In those days I used to drink quite a lot. And that was often a way of attempting to write words. I’d wait until I’d got about seven songs to write and then get hammered and try and write them. And I left that one til last because I just really didn’t have an idea. I kind of passed out or whatever and woke up in the morning – I won’t describe the circumstances – and I’d written something but I had no recollection of having written anything. So I looked at these words and I thought “Oh, yeah, they’re ok. Wonder how I could sing those?” Then we were supposed to be doing a demo recording of the song the next day. So we went to the studio, recorded the other songs then it came to that one and I didn’t have a clue what I was going to do. So Mr Clever here thought “Oh, I’ll use the same method”, get completely battered again and then sang it; and, again, had no recollection of having sung it. I’m not recommending this as a working method, ok?

So it’s funny that you pick out that song because it’s unique in terms of the songs I’ve written in that there isn’t another song I can’t remember writing and can’t remember singing. And that makes me wonder, you know, about where the words came from. It was obviously something on my mind, I suppose. I’d done that Michael Jackson thing; that made me into a kind of tabloid celebrity I suppose. And I wasn’t really used to that thing of people following you to the shops you know; you’d be buying some cornflakes and look over the top of the thing and there’s somebody like (impersonates a gawping look, audience laughs).
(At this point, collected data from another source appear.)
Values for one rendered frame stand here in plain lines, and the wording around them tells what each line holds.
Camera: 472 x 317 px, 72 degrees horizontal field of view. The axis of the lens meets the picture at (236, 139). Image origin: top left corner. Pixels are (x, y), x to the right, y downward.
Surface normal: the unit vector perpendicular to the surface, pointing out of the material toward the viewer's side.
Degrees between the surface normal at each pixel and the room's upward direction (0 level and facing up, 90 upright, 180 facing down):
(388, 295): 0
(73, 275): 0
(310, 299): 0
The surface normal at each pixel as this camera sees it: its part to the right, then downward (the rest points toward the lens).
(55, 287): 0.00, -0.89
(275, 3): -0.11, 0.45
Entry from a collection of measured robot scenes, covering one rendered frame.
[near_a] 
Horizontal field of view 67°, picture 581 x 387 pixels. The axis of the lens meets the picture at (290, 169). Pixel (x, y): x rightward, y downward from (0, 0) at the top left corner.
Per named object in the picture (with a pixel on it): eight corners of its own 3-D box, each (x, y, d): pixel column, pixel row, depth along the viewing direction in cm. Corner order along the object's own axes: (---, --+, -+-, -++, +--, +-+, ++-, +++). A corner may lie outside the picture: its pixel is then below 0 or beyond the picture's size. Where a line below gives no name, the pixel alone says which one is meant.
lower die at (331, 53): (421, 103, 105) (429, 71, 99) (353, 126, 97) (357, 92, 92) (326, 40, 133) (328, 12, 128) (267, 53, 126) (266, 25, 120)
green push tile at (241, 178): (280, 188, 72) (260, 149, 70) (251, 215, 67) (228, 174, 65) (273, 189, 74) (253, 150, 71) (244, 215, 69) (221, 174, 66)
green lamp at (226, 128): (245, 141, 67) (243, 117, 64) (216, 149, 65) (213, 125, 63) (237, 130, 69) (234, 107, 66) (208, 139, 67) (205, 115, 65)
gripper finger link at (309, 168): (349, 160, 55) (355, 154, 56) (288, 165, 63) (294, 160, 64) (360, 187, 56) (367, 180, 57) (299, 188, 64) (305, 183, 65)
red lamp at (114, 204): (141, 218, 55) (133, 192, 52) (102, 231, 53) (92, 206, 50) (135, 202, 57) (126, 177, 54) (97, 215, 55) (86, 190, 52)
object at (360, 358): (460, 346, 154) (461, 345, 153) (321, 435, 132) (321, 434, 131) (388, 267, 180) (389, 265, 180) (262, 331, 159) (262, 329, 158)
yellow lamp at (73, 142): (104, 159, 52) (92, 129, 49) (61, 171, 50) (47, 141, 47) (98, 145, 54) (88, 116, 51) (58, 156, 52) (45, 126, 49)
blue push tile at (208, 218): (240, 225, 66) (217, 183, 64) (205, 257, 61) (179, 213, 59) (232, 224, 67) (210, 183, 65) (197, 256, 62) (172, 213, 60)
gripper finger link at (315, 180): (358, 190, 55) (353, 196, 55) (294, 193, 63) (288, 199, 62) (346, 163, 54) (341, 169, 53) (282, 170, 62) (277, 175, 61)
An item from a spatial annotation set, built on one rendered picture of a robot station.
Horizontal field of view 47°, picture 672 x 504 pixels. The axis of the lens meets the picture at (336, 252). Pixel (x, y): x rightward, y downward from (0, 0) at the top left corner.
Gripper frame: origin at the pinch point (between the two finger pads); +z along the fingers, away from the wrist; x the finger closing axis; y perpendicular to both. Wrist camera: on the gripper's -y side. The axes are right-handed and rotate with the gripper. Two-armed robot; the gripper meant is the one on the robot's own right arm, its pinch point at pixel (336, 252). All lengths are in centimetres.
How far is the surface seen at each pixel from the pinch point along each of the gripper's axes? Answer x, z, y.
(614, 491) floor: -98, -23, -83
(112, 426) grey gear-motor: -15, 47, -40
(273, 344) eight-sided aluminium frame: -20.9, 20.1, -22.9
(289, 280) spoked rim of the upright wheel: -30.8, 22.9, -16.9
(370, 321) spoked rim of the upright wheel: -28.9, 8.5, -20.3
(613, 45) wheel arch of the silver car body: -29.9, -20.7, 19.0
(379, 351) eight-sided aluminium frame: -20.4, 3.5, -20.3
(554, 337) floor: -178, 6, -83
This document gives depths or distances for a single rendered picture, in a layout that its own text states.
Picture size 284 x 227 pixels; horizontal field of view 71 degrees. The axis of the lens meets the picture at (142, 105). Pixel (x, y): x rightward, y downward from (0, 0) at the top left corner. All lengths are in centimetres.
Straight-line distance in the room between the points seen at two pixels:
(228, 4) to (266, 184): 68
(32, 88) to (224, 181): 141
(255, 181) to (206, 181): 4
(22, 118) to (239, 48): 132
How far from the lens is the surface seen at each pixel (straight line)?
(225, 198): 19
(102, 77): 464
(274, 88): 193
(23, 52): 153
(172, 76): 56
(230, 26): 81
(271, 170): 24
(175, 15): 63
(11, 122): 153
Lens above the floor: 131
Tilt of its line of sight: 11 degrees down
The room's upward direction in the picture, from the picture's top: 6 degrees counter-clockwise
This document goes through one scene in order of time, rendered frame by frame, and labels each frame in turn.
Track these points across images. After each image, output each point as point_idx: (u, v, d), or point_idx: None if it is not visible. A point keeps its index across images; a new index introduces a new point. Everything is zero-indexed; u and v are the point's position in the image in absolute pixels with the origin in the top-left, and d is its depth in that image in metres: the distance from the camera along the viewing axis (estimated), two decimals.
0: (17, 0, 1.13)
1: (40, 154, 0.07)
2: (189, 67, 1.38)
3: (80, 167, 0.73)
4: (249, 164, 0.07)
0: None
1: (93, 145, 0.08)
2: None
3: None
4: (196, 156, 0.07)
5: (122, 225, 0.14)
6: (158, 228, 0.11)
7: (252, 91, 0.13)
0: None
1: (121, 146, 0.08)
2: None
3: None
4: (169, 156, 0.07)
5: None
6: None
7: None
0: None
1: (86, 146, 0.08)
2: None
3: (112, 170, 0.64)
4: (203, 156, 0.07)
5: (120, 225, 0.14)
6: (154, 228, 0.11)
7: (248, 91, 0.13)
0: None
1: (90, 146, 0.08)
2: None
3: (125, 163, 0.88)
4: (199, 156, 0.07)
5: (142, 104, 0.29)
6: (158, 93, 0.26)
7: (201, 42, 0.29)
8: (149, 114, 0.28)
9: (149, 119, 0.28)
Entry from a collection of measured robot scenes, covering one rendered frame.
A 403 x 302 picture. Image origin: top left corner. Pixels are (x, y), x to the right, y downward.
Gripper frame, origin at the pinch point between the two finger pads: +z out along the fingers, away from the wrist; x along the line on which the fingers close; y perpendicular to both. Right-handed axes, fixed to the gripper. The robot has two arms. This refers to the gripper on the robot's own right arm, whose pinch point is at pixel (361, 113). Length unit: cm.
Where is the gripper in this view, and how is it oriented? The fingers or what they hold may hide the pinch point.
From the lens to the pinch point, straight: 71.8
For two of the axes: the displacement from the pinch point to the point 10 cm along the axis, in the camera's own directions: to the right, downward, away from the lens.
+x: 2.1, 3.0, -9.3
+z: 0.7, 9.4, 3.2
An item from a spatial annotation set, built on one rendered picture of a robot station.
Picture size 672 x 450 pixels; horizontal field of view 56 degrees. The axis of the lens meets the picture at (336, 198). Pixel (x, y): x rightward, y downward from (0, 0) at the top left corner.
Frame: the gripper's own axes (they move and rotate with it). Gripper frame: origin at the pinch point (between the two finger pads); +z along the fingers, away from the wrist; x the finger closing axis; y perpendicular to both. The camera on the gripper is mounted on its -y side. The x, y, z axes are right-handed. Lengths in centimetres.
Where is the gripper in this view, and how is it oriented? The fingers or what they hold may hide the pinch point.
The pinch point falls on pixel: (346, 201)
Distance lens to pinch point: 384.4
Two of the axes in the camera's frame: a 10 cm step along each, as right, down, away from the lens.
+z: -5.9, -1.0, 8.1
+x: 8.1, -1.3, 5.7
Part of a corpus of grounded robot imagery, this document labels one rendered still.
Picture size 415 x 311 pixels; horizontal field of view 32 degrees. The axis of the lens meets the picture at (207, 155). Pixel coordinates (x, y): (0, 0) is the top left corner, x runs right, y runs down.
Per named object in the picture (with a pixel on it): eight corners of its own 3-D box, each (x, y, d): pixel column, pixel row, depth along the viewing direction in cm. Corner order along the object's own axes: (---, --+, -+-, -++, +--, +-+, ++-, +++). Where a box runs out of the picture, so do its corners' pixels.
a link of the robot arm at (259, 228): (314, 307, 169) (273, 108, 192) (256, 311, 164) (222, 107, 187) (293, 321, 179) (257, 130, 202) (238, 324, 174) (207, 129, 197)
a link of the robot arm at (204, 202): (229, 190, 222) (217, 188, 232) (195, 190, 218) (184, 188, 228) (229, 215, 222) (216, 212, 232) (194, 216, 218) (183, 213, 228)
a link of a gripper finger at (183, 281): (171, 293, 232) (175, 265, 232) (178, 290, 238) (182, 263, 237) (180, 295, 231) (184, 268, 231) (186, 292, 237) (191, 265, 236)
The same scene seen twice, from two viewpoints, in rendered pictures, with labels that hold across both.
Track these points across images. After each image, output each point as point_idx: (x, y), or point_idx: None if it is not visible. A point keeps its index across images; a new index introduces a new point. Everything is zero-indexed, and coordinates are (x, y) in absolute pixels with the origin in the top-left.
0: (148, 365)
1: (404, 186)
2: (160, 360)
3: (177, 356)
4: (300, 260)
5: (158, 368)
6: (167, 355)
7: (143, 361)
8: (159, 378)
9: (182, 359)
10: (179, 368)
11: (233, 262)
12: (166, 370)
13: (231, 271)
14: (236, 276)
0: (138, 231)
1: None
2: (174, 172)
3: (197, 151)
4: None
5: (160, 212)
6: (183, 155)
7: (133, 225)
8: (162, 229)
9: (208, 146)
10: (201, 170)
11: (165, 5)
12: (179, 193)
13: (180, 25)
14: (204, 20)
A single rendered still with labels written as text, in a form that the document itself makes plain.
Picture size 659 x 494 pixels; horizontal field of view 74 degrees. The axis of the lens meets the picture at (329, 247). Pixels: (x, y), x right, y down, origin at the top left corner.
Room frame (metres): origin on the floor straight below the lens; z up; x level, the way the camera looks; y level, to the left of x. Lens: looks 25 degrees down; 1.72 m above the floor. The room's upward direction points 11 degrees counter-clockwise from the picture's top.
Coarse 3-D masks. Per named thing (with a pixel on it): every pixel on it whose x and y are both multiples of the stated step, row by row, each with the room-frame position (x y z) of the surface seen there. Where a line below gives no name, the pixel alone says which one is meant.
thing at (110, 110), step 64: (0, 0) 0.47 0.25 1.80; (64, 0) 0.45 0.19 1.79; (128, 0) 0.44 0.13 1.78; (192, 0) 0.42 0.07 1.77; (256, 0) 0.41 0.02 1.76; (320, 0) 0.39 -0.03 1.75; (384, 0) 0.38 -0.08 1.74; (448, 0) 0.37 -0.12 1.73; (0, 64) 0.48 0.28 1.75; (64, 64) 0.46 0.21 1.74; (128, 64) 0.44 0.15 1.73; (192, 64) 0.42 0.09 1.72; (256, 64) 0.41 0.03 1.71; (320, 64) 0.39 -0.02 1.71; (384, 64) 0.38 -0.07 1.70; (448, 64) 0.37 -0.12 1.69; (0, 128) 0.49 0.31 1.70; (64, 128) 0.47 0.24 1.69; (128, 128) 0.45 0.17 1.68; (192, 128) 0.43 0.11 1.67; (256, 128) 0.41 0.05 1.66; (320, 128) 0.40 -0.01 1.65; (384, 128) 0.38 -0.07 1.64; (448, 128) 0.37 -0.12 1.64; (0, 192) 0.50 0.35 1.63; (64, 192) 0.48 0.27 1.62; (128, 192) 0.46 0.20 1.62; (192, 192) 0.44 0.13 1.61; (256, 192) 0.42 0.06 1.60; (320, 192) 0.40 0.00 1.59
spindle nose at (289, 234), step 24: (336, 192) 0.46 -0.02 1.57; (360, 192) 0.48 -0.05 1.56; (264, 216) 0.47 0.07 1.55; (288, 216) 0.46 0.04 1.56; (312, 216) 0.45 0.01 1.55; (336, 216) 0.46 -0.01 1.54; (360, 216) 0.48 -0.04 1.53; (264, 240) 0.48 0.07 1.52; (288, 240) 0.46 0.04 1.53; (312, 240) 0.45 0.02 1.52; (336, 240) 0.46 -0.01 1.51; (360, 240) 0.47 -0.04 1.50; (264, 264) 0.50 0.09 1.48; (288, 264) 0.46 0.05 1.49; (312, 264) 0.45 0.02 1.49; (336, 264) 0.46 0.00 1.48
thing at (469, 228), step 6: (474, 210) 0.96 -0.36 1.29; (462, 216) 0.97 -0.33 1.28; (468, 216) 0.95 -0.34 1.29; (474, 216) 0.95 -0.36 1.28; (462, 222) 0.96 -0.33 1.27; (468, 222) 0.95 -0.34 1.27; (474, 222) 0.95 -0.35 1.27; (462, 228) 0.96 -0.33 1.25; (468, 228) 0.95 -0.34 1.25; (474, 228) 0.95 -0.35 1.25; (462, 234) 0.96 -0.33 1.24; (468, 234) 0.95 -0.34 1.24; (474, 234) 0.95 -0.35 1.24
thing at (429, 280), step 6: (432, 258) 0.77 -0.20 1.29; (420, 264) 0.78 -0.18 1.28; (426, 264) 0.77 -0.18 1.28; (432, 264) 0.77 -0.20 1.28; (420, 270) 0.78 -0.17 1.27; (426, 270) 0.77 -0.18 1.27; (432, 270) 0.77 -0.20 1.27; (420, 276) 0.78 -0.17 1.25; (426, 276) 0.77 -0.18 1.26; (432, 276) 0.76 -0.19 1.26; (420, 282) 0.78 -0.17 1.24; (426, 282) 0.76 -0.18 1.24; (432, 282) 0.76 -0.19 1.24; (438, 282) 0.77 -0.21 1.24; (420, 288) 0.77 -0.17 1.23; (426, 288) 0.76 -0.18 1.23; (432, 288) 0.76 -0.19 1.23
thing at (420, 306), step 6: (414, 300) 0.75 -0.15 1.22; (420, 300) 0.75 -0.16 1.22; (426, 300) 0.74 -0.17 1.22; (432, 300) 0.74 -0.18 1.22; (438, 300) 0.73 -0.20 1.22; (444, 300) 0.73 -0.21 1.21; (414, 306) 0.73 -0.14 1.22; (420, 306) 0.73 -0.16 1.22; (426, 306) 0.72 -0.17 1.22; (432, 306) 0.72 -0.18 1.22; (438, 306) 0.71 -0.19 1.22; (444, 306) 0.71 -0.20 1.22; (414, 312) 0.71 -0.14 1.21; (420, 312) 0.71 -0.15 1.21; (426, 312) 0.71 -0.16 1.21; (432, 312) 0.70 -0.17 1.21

I wasn’t really enjoying the process of being a celebrity and I got this idea that it was in some ways a bit like pornography. It’s too much, you know; in the way that pornography takes something that’s supposed to be about people in love, expressing that in some ways, but then you just show it all and then it’s not about that at all. It takes the content out having it off and just shows you the mechanics of it, do you know what I mean? I sometimes feel that’s happened to lots of things.

I think there’s like a pornography of the self now. People Google themselves. You shouldn’t do that. It’s tempting because you want to know what people are saying about you or maybe see what pictures people have taken of you but you shouldn’t go there because I think in the way that pornography works on showing you something that you know you shouldn’t see and in some ways, that what turns you on about it, the fact that it’s forbidden. I think that thing of looking at yourself too closely should also be forbidden because it’s not good, that kind of self-consciousness it breeds is not good for the human soul I don’t think.

But part of ‘This is Hardcore’ seemed to be almost like not quite a death wish – which maybe is also somehow connected with pornography but that’s like a bit too much for me to think about now – a death wish in terms of first a way of killing off Britpop by doing a six minute un-radio friendly song that didn’t sounds anything The Beatles or any kind of sub-Mod thing, but secondly also killing off that part of your career as well; creating a song in a way for lots of negative reasons.

Yeah, I’m proud of that song because it was like Pulp’s magnificent folly I suppose. We didn’t attempt to pretend that everything was going right. There’s a video for it which cost about 300 grand which now if you get 300 quid to make a video, you’re doing well; can’t believe it, we spunked that! We were in Pinewood Studios for three days. In a way, part of me thinks well, what’s the point of getting famous if you can’t do something interesting with it. That was kind of what put me off; you mention the B-word, the Britpop thing and that’s what put me off the whole thing. There was something exciting about it when it first started, the idea that it was alternative music and it was moving into the mainstream and maybe that was going to make a difference. And so there was a little bit of a sense of common purpose. But then it really just turned into every man for himself and everybody just seeing how much money they could make, and then it was a bit boring.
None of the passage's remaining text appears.